Task requirements =
Copy exactly the stretch of data below from the line with "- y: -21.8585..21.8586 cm" through the line with "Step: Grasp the", including both of those lines.

Source records =
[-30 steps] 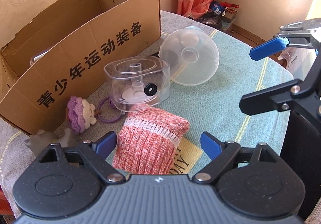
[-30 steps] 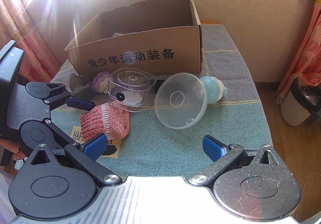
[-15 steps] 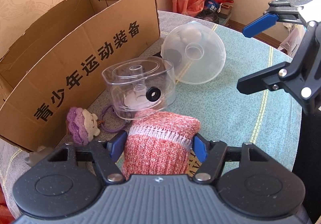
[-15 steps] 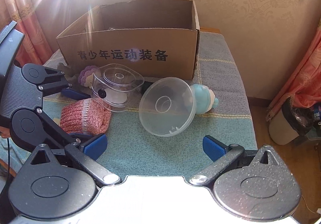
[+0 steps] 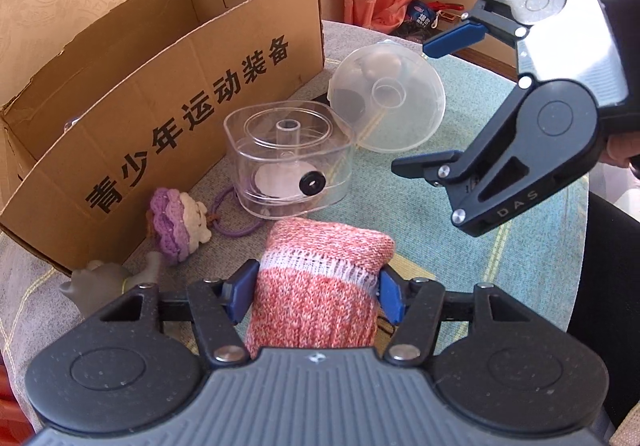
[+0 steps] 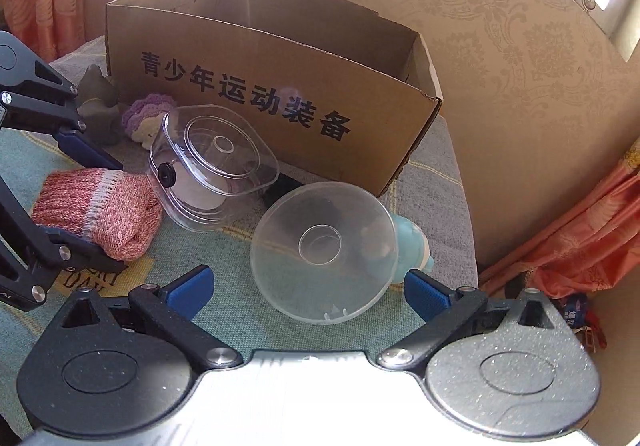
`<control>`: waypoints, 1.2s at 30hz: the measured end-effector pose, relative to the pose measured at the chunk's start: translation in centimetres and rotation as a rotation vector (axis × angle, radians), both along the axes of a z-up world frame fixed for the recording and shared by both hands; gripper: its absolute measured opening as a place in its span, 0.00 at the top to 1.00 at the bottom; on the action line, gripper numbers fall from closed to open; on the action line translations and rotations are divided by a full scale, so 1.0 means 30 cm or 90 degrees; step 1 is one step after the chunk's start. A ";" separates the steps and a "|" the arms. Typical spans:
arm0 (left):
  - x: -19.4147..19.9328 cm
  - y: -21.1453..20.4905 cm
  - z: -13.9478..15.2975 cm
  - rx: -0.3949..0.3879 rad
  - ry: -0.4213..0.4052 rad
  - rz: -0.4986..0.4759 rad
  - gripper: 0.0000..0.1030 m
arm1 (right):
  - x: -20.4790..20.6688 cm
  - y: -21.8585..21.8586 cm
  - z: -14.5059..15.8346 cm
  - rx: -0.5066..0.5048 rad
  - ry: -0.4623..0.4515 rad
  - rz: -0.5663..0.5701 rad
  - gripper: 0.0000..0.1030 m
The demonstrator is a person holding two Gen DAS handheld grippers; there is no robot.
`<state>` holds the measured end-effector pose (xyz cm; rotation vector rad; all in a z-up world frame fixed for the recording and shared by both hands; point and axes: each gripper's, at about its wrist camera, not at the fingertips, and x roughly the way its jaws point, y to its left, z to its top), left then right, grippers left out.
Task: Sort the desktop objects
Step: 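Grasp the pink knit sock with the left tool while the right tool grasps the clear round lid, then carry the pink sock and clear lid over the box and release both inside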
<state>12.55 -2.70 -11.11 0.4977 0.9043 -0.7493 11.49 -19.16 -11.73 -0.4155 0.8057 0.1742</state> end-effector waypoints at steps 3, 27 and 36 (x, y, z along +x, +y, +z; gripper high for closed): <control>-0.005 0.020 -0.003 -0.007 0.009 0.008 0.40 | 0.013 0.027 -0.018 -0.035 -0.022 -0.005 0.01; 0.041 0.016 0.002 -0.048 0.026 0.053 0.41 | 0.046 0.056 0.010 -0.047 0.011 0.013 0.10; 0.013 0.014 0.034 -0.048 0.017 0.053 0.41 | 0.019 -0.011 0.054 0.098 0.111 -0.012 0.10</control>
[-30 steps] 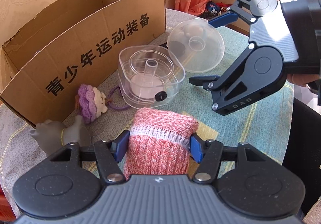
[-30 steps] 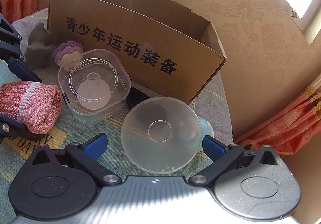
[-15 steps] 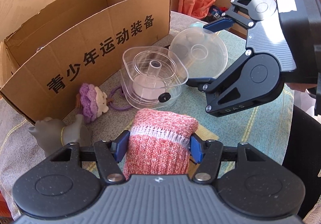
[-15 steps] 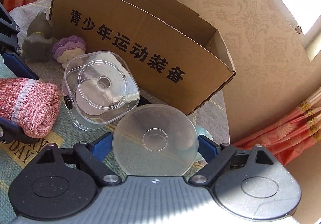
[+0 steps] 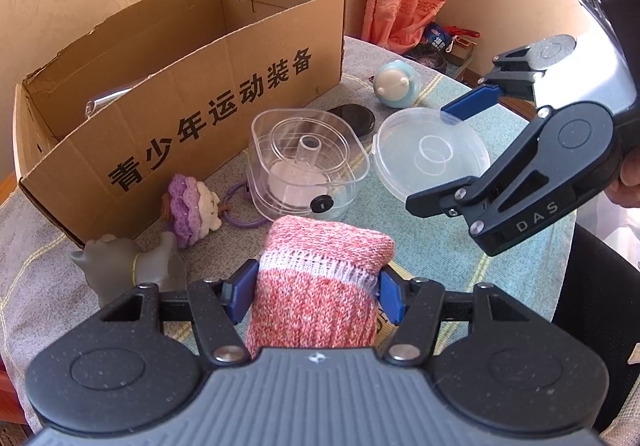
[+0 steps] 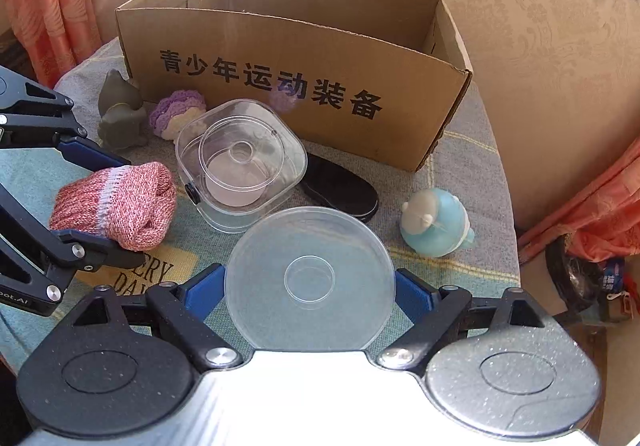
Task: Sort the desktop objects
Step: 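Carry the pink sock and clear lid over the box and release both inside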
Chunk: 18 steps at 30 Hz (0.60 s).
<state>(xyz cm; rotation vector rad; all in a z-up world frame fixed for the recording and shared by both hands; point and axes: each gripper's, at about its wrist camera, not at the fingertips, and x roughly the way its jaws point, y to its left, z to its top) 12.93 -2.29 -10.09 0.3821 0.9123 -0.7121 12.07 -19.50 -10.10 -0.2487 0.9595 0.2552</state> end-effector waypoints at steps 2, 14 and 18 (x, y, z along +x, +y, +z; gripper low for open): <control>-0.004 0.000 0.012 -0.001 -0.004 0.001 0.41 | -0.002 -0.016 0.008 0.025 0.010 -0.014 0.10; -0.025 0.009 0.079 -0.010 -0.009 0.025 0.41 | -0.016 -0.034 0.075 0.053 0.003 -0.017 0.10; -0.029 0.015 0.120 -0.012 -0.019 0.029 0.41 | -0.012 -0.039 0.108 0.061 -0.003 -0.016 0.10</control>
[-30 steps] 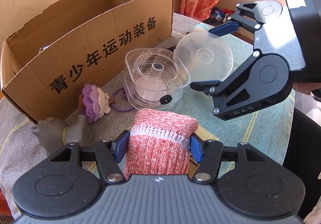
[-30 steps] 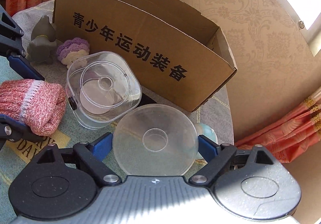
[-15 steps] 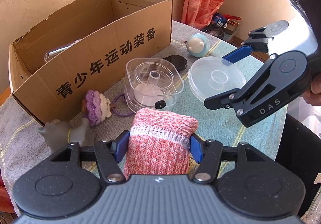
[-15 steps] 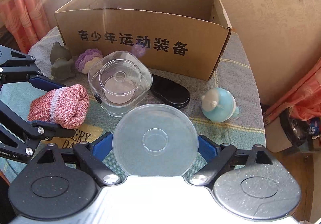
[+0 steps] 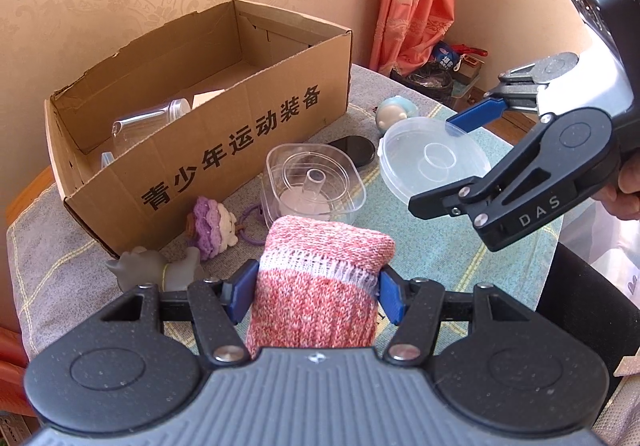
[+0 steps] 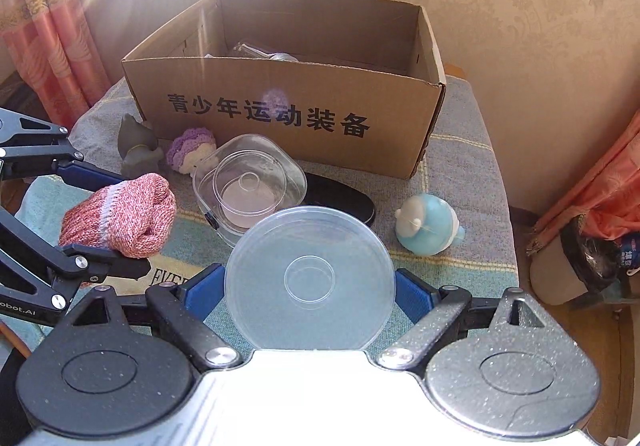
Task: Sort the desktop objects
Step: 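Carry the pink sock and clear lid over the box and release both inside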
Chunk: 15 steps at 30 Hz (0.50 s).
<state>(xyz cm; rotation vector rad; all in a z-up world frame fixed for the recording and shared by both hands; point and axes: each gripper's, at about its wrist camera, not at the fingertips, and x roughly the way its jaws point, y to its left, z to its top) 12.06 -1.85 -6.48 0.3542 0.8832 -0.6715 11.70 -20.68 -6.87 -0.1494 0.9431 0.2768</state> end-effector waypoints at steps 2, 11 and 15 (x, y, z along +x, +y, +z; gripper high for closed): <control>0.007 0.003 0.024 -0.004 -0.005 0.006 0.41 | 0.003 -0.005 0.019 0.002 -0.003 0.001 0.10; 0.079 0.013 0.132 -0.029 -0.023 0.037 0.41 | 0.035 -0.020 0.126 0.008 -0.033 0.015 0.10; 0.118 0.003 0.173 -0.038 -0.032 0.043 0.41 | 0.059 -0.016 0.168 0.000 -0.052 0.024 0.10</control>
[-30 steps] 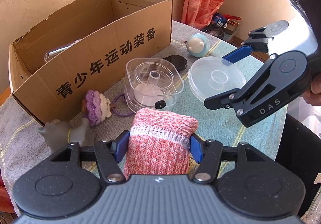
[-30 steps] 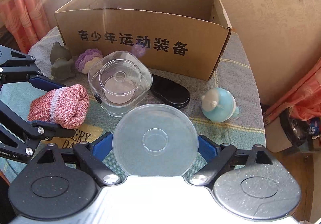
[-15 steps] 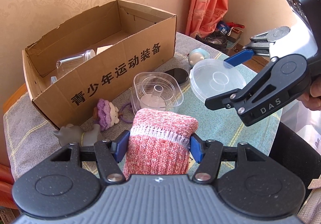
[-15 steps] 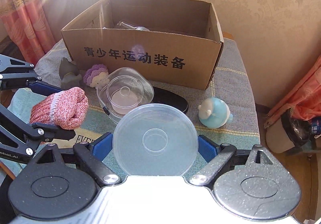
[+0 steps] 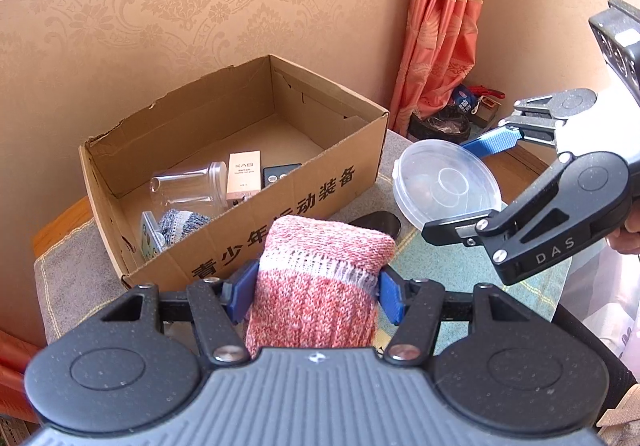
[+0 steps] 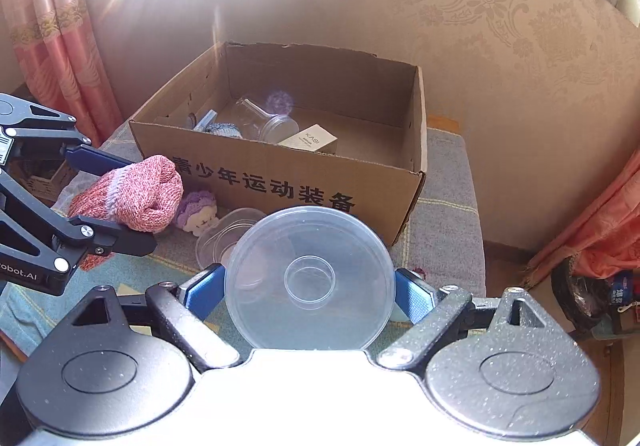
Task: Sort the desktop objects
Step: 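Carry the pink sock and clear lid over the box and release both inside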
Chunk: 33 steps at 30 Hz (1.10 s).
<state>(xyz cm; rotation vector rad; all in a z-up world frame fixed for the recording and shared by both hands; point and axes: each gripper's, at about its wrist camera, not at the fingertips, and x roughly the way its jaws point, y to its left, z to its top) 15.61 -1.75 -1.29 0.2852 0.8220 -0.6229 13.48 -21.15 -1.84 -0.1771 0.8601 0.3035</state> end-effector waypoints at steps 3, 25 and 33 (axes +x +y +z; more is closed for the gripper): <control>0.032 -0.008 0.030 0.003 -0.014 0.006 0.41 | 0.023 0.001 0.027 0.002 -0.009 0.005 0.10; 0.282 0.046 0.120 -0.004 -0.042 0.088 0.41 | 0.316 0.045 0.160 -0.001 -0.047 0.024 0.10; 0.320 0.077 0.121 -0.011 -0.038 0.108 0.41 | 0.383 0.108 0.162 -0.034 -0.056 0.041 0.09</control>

Solution =
  - y: -21.8585..21.8586 cm
  - z: -14.5059..15.8346 cm
  - rx: -0.5066..0.5048 rad
  - ry: -0.4623..0.4515 rad
  - rz: -0.5663..0.5701 rad
  - gripper: 0.0000..0.1030 m
The demonstrator is a person holding two Gen DAS handheld grippers; there is no robot.
`<state>` holds the measured end-effector pose (xyz cm; rotation vector rad; all in a z-up world frame fixed for the recording and shared by both hands; point and axes: each gripper's, at about its wrist camera, not at the fingertips, and x roughly the way its jaws point, y to its left, z to its top), left then right, grippers left out.
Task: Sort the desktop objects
Step: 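Grasp the pink knit sock with the left tool while the right tool grasps the clear round lid, then carry the pink sock and clear lid over the box and release both inside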

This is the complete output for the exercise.